Modified on
18 Jul 2022 02:10 pm
Skill-Lync
Machine learning algorithm learns from the data and helps to make a prediction or classification. Based on whether the input data is labelled or not, we can classify the algorithm as supervised and unsupervised algorithms. Apart from this, we also have reinforced learning, where the algorithms get feedback based on their prediction. Based on this feedback, the machine learns. A typical example for supervised learning will be labelling all cat pictures as cat and dog pictures as dogs and asking the machine to learn, while for unsupervised learning both cat and dog pictures are given to the machine to learn by itself. Finally, in reinforcement learning, every time a cat is identified as a cat the machine gets positive feedback and for wrong identification, it gets negative feedback.
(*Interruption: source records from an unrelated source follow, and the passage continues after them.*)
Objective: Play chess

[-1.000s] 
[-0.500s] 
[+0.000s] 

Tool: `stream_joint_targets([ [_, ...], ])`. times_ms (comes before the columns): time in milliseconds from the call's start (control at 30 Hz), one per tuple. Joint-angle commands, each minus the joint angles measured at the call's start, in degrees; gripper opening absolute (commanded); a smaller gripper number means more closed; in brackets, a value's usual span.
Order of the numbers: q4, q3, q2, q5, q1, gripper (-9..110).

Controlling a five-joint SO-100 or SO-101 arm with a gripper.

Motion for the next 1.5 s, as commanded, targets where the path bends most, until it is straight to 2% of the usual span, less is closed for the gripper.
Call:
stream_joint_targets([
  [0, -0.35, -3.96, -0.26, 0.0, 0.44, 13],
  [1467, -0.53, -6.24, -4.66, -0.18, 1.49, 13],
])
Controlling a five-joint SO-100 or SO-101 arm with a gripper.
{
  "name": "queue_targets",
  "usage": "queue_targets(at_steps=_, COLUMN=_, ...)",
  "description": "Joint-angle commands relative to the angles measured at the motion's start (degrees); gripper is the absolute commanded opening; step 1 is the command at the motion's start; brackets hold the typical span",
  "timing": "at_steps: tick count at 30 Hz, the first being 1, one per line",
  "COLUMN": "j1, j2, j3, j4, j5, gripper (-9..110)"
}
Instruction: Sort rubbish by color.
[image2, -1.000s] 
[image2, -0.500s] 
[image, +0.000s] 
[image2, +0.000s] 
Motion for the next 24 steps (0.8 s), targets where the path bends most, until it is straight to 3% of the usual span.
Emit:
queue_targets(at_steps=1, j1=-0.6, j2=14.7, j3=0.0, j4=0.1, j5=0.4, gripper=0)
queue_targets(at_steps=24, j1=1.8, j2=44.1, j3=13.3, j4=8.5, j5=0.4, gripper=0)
Based on this, the model learns and trains itself to make accurate decisions.
Let’s explore how to classify the type of algorithms based on the function each of them does.
These algorithms help us intend to find a mathematical relationship between the input and output. We tried to find a function that takes the inputs as variables and tries to predict the output as a function of the input.
Some of the well-known regression models are
1. Least Squares Regression
In the least square regression, we try to fit the best fit line that passes through most of the points.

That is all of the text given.